王青又要動怒,薛文卻是伸手將他攔了住,衝司馬金科抱了抱拳,笑道“多謝司馬公子的提醒!”
司馬金科定睛細細的看着薛文,過了好一會兒,突然發出了一聲嘆息,道“其實,我是真的很欣賞你!雖然你幾次拒絕於我,但我還是要說,只要你願意,我們御劍宗的大門隨時會爲你而打開!”
這司馬金科也有着真誠的一面,薛文可以清晰的感受到,臉色鄭重起來,認真的衝司馬金科點了點頭。
司馬金科的身上確實有諸多的優點兒,有時候頗是讓人討厭,但不得不說,他確實是一個好苗子。今日迭遭打擊,可是在他的臉上,卻並沒有看到沮喪,薛文便知道,這傢伙若是以後能着調一些,絕對會走的很遠!
“太玄宗的那丫頭,你放心,你與我的恩怨,現在就一筆揭過了。”司馬金科一轉頭對姚瀾高聲道了一句。
“多謝司馬公子!”
說實話,姚瀾還正擔心司馬金科回去之後會拿這件事做文章呢,沒想到他竟然會這樣灑脫,就此一筆揭過。這讓姚瀾高懸的心頓時落了地,很是感到欣喜。

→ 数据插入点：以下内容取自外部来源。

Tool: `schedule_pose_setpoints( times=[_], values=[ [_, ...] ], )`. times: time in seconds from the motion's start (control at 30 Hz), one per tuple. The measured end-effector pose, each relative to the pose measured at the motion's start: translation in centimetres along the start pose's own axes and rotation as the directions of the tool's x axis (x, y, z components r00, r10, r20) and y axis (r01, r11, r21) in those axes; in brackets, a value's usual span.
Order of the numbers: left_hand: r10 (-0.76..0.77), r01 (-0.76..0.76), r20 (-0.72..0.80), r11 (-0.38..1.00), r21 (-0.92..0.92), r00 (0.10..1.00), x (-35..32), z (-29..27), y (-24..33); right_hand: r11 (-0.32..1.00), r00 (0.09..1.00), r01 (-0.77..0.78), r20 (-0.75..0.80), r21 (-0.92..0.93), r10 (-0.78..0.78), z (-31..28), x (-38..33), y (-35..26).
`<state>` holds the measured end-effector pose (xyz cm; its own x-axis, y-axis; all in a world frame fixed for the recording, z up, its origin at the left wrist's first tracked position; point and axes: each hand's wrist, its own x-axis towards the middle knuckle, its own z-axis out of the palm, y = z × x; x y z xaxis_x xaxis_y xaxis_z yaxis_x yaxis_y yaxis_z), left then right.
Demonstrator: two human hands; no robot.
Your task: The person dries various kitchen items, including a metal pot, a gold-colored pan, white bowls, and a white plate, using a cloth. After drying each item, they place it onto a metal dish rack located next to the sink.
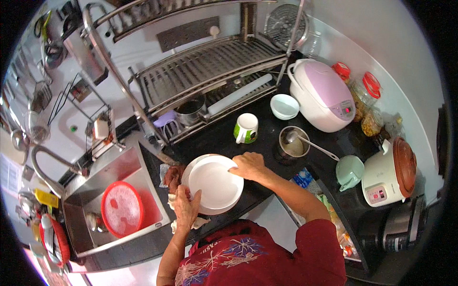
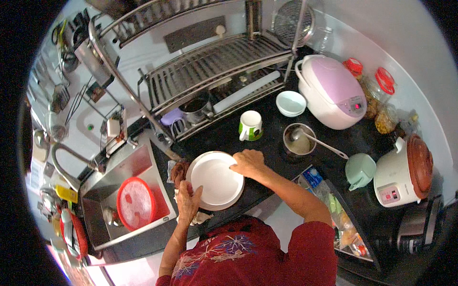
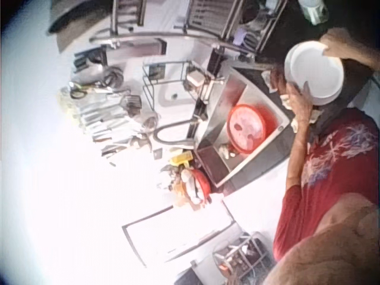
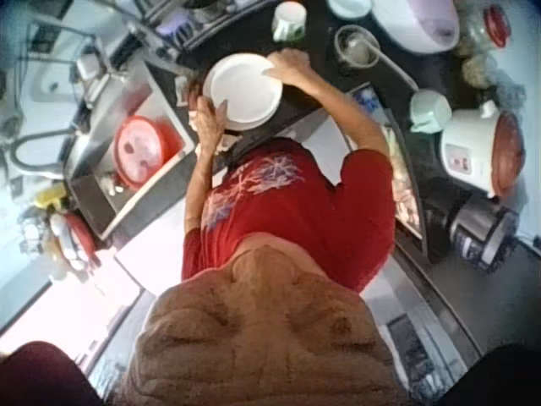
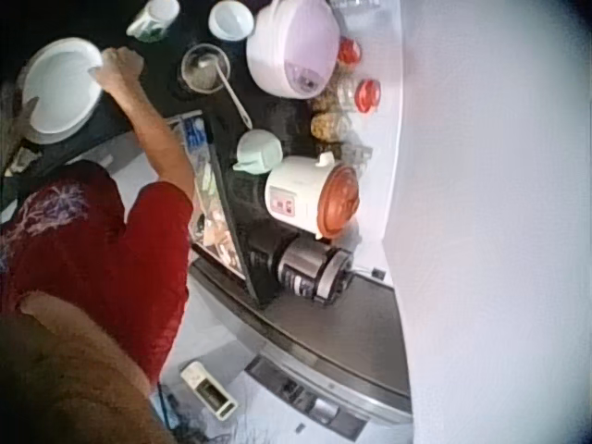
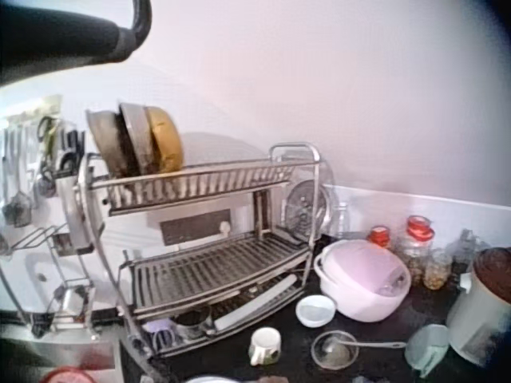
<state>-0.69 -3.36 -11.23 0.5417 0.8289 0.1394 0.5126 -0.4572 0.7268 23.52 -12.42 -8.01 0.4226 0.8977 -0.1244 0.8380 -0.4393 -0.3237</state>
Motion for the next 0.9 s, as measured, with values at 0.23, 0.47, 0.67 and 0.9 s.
schedule_pose_setpoints(
  times=[0.23,0.47,0.67,0.9],
  values=[
    [0.011,-0.003,-0.028,0.958,0.286,1.000,0.9,0.1,0.1,0.999,0.998,-0.010,0.067,0.040,0.008,-0.9,-0.1,-0.1],
    [0.042,-0.027,-0.058,0.972,0.232,0.997,0.8,-0.1,0.8,0.989,0.996,0.089,-0.037,0.115,-0.085,-1.3,-0.2,0.3],
    [-0.019,-0.013,-0.115,0.962,-0.274,0.993,1.2,-2.9,2.0,0.808,0.918,0.391,-0.250,0.440,-0.308,-4.5,-0.6,-1.9],
    [-0.167,0.199,0.185,0.073,-0.977,0.968,-0.5,-8.8,1.0,0.582,0.860,0.511,-0.363,0.633,-0.360,-5.2,-0.7,-10.4]
  ],
)
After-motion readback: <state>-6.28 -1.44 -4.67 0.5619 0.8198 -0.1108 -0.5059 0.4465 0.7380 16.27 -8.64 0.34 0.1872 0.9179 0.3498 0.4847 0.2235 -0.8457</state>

司馬金科哼了一聲,沒有再搭理姚瀾。目光卻是在吉朋和王青的身上一陣流連。看的出來,吉朋和王青算是被他掛在心上了。當然不是作爲敵人,而是作爲競爭對手!
“走了!”
沒有再廢話,司馬金科拿出回程法石,很快便消失在一束流光之中。御劍宗的底蘊果然比太玄宗還要深厚,從這回程法石的優劣上,便能看的一清二楚。

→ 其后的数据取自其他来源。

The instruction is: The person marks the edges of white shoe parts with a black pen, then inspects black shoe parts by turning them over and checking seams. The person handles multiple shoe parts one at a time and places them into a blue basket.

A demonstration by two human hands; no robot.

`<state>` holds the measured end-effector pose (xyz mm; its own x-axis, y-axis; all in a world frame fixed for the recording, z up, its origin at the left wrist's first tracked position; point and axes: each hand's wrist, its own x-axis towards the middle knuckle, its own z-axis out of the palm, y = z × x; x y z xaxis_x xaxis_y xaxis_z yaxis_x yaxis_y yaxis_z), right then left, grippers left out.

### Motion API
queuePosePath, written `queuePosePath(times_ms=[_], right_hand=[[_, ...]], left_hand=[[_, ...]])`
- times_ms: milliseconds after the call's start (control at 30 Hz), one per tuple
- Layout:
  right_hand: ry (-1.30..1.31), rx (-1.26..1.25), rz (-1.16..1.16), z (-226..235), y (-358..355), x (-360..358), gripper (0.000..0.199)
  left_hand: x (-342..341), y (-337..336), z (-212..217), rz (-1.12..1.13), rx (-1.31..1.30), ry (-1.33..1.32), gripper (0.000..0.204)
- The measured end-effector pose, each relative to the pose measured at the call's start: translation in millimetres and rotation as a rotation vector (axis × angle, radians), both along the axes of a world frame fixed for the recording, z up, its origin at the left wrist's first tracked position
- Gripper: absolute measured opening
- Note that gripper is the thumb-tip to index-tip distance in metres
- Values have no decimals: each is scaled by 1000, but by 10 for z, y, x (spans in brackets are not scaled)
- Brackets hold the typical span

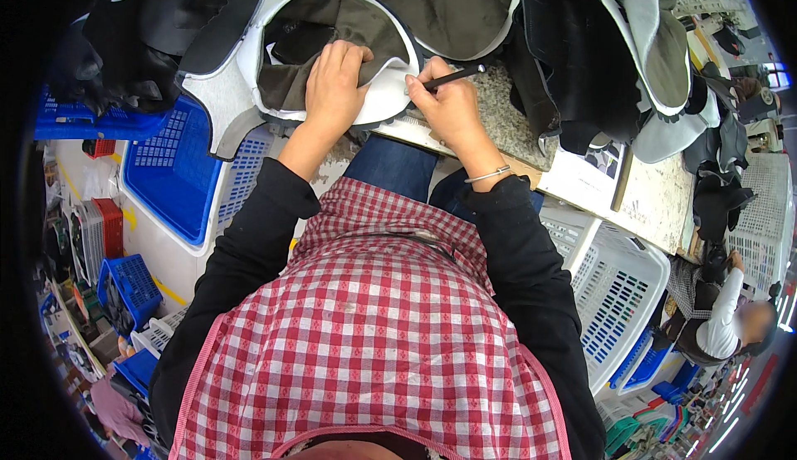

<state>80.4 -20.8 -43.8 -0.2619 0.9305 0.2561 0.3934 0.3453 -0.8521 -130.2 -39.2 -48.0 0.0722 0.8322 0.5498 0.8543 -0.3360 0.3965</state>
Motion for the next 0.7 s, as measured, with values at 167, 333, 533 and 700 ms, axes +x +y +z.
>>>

太玄宗弟子身上的回程法石,從催動到傳送,少說也得十幾個呼吸的工夫,可司馬金科身上的這塊,只需要兩三個呼吸的工夫。這差別就有些明顯了,放在緊急情況下,那更是生與死的差別。
“剛纔這傢伙的性命都只在須臾間了,爲何他不用回程法石逃命呢?”王青一臉的不解。
他跟吉朋確實擁有着與司馬金科一戰的實力,而且或許還能有六成的勝算,但若想一個瞬間秒殺司馬金科,他們是肯定做不到的。司馬金科完全有機會,催動起回程法石遁走,而他們恐怕也只能眼睜睜的看着。
薛文輕笑了一聲,道“或許是因爲驕傲吧!”
“這傢伙雖然挺讓人討厭的,但是最後的這一番表現,卻是蠻漂亮的!”王青忍不住嘀咕了一句,吉朋姚瀾等人都是贊同的點頭。
“你們說,司馬金科與王慧一戰,將自己弄的如此狼狽,也是因爲驕傲而不願意催動回程法石遁走?可是,催動回程法石傳送出古山秘境,跟利用萬公子來墊背,自己脫身逃走,這兩者之間有區別嗎?”劉項若有所思的拋出了一個疑問。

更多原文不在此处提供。